GeTui is one of the largest third-party push notification service providers in China. It helps mobile application developers set up and send notifications to users across iOS, Android, and other platforms, by leveraging data-driven analysis on user profiles.
Since 2010, GeTui has successfully supported over hundreds of thousands of applications and billions of users, including DiDi, JD.com, Weibo, NetEase, People's Daily, Xinhua News Agency, CCTV, and so on.
As a notification service provider, the message queuing system plays an extremely significant role within GeTui.
Figure 1 illustrates the overview of GeTui push notification service. When a GeTui customer needs to send push notifications to its end users, it first sends messages to GeTui's push notification service.
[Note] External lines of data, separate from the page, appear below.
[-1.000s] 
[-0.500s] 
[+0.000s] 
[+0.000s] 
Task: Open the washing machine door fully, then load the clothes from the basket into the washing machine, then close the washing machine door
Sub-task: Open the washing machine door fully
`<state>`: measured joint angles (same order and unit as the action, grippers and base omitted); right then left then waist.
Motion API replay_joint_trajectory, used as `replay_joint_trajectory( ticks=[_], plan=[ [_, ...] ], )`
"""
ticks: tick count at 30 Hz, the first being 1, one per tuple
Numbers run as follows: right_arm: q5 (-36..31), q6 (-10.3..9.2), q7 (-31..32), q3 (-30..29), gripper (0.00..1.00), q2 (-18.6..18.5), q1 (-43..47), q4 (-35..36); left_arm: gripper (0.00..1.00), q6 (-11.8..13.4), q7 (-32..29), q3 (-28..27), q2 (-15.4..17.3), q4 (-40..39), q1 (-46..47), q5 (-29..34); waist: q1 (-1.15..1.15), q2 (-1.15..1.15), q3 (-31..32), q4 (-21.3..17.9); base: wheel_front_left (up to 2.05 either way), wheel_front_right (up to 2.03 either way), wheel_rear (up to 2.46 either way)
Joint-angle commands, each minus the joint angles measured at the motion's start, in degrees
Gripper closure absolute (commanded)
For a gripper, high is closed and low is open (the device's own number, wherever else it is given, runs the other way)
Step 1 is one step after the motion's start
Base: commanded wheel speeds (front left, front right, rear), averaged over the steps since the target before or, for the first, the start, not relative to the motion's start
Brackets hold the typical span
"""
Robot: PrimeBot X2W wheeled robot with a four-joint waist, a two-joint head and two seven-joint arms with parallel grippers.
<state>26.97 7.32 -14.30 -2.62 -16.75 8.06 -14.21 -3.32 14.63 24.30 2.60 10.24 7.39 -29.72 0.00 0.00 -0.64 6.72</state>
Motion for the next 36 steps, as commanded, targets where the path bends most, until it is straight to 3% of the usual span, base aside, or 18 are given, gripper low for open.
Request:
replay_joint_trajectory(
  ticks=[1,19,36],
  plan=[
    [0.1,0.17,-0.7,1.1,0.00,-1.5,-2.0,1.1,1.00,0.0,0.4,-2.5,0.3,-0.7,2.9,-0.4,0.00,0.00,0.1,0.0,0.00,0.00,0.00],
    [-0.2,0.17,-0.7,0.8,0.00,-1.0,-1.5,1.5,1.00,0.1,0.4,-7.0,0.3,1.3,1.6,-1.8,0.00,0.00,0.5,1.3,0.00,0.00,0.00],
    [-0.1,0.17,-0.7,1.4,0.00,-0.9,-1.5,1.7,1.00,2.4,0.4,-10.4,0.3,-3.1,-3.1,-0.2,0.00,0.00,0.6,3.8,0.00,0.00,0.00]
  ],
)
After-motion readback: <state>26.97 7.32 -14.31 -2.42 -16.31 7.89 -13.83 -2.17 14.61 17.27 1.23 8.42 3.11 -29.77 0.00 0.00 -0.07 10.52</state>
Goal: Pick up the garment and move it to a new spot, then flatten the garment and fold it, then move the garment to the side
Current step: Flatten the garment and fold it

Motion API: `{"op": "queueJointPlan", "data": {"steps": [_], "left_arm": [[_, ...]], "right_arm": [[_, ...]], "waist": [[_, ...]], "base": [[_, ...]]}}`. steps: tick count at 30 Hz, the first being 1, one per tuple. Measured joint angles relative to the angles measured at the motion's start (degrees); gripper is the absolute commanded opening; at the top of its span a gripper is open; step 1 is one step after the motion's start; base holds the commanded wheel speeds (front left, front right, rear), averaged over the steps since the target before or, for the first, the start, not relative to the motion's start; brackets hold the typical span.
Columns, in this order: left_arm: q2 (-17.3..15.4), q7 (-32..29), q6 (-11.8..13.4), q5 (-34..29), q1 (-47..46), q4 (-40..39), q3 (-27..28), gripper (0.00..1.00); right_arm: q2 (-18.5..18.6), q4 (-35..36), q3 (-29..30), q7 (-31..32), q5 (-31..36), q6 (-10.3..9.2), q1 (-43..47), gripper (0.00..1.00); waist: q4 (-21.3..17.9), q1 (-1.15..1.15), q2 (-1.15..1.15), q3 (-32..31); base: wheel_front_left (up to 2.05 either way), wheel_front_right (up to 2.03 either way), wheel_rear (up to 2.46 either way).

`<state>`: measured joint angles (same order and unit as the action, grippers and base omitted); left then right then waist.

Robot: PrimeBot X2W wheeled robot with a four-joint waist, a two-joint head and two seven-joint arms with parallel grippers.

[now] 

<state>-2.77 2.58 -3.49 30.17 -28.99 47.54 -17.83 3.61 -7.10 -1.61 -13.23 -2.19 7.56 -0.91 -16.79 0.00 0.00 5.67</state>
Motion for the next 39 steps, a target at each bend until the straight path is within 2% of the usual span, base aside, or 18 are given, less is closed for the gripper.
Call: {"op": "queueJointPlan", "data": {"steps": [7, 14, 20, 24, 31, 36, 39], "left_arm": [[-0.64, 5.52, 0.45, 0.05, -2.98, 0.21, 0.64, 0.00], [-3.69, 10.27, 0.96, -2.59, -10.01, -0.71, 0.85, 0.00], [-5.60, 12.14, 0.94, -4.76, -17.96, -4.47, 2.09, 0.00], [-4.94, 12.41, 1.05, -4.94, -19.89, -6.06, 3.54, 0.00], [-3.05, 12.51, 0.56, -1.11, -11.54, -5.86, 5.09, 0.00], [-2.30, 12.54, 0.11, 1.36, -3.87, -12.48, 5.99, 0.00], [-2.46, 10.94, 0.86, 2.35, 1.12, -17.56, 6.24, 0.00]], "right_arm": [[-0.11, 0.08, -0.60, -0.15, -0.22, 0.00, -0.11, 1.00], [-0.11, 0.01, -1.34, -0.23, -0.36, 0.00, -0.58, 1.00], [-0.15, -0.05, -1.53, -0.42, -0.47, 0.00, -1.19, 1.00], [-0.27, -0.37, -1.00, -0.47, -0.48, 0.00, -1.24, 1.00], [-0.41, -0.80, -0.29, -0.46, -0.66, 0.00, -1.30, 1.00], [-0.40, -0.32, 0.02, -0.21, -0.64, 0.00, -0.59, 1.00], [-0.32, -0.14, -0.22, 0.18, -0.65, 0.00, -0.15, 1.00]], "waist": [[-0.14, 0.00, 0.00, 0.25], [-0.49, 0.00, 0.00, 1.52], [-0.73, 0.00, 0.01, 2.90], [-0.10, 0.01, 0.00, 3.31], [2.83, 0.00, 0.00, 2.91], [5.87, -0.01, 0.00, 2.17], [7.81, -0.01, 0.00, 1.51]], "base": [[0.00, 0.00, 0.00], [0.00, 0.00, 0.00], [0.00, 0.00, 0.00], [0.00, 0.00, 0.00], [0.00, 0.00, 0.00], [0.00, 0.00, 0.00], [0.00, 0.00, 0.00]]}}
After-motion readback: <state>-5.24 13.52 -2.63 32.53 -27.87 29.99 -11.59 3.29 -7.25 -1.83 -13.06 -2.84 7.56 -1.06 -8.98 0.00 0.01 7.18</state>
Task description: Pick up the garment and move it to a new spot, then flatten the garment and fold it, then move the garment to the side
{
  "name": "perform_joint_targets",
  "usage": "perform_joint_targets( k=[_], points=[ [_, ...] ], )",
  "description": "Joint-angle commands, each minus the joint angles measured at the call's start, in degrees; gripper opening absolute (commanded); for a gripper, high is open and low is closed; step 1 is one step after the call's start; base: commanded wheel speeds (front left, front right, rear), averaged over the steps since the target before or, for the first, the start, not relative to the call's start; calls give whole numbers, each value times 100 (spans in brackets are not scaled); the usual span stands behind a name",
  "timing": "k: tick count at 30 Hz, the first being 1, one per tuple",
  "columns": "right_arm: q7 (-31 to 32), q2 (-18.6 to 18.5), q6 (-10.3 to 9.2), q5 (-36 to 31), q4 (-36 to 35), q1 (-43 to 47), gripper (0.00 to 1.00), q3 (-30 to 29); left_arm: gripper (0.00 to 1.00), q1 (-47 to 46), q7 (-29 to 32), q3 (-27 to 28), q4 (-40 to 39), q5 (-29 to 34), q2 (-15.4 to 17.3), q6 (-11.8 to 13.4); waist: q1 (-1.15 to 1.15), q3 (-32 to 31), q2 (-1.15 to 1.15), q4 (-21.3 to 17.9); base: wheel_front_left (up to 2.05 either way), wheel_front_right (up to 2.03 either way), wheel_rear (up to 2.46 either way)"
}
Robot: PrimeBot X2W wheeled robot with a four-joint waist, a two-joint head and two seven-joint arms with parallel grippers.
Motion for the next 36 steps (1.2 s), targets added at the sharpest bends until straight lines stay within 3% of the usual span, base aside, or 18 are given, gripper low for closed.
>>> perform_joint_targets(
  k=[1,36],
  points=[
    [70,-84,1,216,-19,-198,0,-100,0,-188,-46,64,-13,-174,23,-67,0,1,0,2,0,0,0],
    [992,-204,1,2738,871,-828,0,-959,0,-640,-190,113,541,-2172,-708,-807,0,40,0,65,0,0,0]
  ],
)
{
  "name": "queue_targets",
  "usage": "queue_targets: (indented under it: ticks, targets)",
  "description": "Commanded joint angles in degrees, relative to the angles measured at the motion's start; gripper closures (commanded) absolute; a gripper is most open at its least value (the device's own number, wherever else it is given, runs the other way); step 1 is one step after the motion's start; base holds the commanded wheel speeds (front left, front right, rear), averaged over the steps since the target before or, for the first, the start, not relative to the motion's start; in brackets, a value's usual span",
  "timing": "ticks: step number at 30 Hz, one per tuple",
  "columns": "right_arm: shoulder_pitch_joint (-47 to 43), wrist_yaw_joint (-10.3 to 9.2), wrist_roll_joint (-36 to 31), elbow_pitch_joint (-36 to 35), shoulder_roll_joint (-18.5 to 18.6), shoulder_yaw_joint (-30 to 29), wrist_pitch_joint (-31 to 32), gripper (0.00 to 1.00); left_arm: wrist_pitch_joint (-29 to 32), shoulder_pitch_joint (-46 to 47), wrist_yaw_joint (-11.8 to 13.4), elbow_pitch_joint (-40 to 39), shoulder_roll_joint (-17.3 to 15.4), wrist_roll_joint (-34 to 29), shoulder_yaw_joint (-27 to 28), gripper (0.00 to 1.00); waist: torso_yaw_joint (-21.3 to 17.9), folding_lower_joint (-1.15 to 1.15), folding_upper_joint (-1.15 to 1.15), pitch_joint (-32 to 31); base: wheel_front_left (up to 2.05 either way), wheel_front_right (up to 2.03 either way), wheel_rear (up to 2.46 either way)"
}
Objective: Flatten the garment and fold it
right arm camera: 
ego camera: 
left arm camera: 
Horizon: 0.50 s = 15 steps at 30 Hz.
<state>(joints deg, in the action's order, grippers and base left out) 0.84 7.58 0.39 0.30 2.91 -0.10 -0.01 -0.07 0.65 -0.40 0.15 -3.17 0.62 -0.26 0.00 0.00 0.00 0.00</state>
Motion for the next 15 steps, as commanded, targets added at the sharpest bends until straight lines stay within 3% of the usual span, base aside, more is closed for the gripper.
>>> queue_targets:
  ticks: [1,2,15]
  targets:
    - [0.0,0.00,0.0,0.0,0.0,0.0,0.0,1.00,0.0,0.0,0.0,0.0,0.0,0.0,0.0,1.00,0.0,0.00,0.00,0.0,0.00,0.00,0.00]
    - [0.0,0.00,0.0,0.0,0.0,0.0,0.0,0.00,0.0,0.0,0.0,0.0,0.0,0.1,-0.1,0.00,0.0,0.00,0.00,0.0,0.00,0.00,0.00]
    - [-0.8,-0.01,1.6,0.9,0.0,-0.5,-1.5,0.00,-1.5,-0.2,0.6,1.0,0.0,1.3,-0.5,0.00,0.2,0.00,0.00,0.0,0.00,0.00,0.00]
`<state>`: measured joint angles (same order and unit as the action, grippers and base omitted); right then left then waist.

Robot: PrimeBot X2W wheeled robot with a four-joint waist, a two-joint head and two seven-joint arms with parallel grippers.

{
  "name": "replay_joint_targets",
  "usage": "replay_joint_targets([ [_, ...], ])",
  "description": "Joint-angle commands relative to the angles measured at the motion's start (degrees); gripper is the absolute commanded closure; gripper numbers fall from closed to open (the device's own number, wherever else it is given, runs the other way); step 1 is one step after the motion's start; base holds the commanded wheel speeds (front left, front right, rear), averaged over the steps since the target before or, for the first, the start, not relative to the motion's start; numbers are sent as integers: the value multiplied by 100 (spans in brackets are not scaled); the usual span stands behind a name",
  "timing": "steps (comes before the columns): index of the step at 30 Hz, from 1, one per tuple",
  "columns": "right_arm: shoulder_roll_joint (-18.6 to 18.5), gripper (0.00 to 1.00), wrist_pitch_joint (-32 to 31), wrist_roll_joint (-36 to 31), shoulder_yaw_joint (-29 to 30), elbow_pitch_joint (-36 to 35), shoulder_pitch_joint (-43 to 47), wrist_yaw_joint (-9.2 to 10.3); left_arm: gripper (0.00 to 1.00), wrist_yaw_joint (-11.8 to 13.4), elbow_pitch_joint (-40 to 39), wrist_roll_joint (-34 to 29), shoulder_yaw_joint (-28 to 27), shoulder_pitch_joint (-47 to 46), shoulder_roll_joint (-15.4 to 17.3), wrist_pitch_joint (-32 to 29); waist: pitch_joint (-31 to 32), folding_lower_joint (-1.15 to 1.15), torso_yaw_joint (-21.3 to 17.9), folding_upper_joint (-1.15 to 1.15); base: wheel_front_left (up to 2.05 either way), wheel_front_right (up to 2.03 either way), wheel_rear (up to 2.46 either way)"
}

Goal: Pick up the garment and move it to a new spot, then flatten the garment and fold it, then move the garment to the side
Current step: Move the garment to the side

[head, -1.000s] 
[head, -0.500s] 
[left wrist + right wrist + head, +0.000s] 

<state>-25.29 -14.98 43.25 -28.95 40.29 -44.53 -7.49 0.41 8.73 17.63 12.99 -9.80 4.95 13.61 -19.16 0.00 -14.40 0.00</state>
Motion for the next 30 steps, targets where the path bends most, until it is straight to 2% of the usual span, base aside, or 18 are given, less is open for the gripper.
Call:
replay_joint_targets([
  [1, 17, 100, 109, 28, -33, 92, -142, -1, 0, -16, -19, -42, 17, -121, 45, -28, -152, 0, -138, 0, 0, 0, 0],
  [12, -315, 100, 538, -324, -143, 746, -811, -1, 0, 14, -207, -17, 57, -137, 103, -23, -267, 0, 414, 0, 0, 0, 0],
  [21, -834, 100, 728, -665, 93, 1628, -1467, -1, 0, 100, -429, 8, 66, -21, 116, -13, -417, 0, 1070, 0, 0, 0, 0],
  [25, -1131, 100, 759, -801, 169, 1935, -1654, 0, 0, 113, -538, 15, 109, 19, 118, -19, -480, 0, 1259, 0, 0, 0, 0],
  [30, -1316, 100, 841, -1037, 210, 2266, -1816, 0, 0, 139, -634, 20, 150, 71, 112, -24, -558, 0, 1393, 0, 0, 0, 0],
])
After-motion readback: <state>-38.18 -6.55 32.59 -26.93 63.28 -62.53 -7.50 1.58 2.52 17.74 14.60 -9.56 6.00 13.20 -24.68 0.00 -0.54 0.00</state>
The push notifications are queued in the service based on their priorities.
However, resource contention increases when the number of push notifications waiting in message queues increases. It drives demands for a priority-based push notification design because we need to allocate more resources to customers with high priorities.
Our first priority-based push notification solution was implemented by using Apache Kafka.
Kafka is a high-performance distributed streaming platform developed by LinkedIn, which is also widely used within GeTui, from log aggregation to online and offline message distribution, and many other use cases.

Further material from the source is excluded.